Rehearsal of Georgica Pettus: Truck. Courtesy of MoMA PS1. All photos: Mila Mancuso/Brian Tank.
SATURDAY 7:15 PM JUNE 27, 2026 QUEENS
Georgica Pettus’s Truck is like if Death of a Salesman were written by a Zillennial. Yearning monologues? You bet. Wounded dignity? Plenty. But Pettus’s new play captures something about our era that Arthur Miller could scarcely have imagined in his: that the American dream would not only become dangerously difficult to grasp, but comically stupid to want.
In Truck, the American dream is a truck. In its debut production—as part of MoMA PS1’s Greater New York Performances series on June 27th—the truck is a silver Toyota Tacoma. In the summer of the bisequicentennial, five losers and oddballs gather around the vehicle to participate in a “Hands on a Hardbody” challenge—a promotional stunt held in the parking lot of a car dealership in Liberty, Texas. Each competitor has been strengthened by a lifetime of wanting and waiting. For their big break in show business. For the end of their work shift, their combat tour, their prison sentence. The rules are simple: the contestant who keeps their hand on the truck the longest gets to take it home.

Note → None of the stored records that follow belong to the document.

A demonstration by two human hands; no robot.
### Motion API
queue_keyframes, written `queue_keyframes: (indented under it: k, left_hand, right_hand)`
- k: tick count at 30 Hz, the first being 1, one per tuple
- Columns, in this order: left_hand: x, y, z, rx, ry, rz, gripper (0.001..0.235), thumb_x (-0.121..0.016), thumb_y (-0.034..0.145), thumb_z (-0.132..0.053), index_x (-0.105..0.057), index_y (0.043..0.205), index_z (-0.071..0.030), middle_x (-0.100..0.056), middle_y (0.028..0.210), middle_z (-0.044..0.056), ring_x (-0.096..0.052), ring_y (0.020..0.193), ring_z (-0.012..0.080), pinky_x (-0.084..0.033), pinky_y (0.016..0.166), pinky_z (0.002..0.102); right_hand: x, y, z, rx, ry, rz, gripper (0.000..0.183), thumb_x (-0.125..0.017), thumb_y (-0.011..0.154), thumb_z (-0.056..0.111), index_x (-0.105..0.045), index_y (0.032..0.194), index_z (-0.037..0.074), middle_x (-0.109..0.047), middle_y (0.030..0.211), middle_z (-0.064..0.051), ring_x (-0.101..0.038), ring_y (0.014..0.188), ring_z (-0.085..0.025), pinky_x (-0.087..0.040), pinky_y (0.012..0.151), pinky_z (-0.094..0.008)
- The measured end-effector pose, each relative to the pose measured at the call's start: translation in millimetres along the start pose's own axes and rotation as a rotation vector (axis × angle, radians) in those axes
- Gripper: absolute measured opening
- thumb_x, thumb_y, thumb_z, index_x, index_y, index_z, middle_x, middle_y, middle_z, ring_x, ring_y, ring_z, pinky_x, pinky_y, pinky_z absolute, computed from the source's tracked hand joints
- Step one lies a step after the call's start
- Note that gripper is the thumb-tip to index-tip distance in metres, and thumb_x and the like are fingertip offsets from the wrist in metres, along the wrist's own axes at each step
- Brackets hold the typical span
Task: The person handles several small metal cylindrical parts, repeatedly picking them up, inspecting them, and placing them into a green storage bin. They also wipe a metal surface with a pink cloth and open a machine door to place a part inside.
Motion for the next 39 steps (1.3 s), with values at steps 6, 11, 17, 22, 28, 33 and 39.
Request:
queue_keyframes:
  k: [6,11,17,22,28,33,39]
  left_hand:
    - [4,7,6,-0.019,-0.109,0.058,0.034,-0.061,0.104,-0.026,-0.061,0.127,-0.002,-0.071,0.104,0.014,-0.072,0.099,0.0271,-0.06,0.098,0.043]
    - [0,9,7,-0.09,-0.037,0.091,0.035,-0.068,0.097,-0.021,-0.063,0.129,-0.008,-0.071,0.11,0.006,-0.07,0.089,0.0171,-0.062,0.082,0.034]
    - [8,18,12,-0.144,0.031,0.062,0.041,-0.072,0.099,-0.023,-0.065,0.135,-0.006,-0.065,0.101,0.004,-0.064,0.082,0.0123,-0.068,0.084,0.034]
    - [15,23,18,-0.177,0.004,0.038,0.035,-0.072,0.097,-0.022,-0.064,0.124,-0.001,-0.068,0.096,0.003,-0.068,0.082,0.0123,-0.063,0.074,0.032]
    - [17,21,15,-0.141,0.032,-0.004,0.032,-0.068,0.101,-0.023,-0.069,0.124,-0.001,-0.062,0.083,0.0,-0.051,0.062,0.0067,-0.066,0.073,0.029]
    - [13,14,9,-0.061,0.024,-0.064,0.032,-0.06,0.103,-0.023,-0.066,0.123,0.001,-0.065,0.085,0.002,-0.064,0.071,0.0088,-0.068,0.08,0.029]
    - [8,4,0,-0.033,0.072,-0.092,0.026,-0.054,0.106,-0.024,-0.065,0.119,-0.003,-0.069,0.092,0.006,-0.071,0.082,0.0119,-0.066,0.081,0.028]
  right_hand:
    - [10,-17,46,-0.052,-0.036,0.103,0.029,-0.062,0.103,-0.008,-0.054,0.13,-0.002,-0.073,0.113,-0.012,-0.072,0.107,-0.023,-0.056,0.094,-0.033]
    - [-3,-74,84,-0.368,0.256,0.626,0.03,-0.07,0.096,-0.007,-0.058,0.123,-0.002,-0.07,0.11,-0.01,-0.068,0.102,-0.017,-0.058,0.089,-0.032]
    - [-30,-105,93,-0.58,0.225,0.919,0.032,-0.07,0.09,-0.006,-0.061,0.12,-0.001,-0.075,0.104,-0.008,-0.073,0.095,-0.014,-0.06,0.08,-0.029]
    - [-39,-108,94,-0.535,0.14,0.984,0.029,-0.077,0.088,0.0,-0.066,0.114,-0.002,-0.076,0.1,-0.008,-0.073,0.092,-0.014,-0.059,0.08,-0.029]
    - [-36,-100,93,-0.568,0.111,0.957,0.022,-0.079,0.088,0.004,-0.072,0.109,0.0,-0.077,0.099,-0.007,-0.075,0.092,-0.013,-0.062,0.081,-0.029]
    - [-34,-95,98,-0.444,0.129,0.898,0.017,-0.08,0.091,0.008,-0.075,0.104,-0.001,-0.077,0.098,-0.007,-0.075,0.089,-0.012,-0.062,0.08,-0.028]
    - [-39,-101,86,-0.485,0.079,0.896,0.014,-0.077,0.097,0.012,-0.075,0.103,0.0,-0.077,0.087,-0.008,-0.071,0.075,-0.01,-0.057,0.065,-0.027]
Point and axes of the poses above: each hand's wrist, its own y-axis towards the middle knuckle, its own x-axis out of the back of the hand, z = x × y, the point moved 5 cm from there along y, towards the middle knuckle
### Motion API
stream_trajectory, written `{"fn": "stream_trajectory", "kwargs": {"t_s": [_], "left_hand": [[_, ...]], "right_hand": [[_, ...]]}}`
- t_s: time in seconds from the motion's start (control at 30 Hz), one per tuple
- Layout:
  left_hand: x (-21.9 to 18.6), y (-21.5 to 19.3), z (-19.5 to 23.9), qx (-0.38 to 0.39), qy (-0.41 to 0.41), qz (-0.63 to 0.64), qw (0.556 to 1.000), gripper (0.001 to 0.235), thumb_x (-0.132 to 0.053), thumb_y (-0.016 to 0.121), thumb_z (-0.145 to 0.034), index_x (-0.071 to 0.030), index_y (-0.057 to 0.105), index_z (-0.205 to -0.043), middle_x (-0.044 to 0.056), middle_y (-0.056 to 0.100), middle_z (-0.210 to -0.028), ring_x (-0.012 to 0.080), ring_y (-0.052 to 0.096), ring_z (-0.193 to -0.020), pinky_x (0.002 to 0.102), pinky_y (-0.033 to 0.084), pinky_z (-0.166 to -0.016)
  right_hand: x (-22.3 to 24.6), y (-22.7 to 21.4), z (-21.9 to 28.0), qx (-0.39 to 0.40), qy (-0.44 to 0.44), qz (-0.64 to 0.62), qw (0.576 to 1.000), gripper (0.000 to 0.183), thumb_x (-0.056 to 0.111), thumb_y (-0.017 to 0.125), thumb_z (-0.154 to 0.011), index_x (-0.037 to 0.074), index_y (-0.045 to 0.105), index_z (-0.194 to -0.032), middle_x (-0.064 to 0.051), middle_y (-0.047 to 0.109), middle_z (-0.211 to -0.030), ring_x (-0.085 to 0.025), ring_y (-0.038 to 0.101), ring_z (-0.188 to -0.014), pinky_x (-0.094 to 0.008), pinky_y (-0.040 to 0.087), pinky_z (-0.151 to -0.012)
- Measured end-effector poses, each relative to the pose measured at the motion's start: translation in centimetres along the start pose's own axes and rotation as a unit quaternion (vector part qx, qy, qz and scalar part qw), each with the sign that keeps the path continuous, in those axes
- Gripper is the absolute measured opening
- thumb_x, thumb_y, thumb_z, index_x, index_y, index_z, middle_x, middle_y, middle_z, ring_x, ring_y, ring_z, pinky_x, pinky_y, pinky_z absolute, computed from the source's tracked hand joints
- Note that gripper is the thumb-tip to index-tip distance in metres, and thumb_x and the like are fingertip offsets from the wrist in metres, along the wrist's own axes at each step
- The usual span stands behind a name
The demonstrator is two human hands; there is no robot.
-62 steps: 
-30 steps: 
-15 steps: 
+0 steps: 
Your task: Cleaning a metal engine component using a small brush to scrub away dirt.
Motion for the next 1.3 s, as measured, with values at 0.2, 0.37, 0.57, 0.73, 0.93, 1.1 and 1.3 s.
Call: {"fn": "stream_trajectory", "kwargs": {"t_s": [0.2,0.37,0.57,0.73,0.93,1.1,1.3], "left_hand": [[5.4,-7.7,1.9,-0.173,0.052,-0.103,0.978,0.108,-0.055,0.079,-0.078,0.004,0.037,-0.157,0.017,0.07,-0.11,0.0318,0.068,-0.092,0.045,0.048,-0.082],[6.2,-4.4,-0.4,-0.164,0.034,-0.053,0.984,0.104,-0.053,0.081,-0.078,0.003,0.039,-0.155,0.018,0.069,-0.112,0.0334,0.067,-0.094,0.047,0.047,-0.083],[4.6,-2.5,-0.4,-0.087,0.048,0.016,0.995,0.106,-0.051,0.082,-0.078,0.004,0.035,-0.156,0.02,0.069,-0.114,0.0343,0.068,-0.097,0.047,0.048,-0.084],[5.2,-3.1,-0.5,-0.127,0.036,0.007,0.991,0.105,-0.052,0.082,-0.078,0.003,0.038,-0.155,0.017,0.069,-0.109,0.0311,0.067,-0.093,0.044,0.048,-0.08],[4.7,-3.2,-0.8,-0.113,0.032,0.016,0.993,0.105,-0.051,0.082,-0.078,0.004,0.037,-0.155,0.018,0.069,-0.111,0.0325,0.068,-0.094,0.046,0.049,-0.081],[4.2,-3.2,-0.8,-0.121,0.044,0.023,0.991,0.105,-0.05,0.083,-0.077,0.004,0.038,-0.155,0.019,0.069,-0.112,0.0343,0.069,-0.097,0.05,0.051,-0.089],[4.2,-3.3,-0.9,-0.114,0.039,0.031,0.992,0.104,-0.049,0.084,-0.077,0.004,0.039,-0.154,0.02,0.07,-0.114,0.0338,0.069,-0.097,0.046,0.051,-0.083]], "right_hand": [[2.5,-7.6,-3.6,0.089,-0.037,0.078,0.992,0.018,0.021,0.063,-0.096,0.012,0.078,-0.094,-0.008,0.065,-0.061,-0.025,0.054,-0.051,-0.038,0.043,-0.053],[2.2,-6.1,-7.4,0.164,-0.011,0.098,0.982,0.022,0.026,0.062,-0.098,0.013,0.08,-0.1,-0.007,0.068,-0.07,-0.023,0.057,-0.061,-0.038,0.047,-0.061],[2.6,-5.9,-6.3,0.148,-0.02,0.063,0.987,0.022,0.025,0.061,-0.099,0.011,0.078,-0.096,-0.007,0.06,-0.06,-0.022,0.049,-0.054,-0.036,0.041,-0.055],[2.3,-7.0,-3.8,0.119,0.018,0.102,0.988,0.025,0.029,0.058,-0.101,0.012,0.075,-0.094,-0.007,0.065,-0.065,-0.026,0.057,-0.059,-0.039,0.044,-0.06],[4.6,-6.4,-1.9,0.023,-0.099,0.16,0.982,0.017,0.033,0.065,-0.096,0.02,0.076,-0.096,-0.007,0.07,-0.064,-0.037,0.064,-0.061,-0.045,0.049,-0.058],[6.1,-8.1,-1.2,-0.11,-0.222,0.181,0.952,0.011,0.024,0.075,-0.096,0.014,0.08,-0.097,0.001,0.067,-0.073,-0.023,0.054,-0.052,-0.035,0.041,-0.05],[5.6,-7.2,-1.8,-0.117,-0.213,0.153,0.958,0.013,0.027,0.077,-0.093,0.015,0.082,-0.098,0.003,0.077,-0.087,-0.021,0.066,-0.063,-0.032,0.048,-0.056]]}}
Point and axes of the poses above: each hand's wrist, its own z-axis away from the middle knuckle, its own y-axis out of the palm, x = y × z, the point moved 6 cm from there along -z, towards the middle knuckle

The premise is perfect for Pettus, whose last play, Seconds Minutes Hours (2025), explored the dimensionlessness of time for characters in forced proximity, and the loopy insights such waiting can produce. In Truck, the five players, each seeking to outlast the others, make apprehensive small talk as the hours and days of their endurance elapse. Along the way, they map out in miniature the deluded schisms that characterize our national mindset, from vaccine mandates to the value of military service. Each cares passionately about holding the others to the rules, but would happily cheat if they knew they could get away with it. Sometimes they wonder if the prize is even worth it. Could they win faster by convincing the others it’s not? They are watched over by two dealership employees and half-assed referees whose stilted dialogue evokes Waiting for Godot, if Vladimir and Estragon had been hourly employees at a parking lot in rural Texas. The second place prize is a $500 Buc-ees gift card.



As time passes, reality begins to loosen its grip. The competition lasts around 75 hours by my count, but feels endless well before the play’s halfway point. In that time, friends and enemies are made, hearts broken, pants soiled, effects stolen, and offspring potentially conceived. Inspired by a real competition once held annually in the town of Longview, Texas, the “Hardbody” challenge is, at the end of the day, a marketing ploy, designed by the dealership to sell a certain number of vehicles before the end of the month. At some point in the play, that deadline passes, thus rendering the logic of the entire scheme obsolete. The contestants don’t care. All they want is the truck they were promised, a dream so depleted that only its outline remains.
Fiercely competitive but surprisingly passive, an exciting opportunity that’s also kind of a scam, Truck’s premise feels alarmingly apt for our times. As recent cage matches on the White House lawn may have reminded people, life in America is increasingly winner takes all—leaving the loser to limp home a bloody mess. Fates worse than this await some characters in Truck, and Pettus toys with our acceptance of manufactured scarcity and zero-sum gains by putting us variously inside the head of every contestant, each of whom believes they’re exceptional and uniquely advantaged. By the time they realize there are things in life that are more important than winning, it’s too late. They’ve already lost.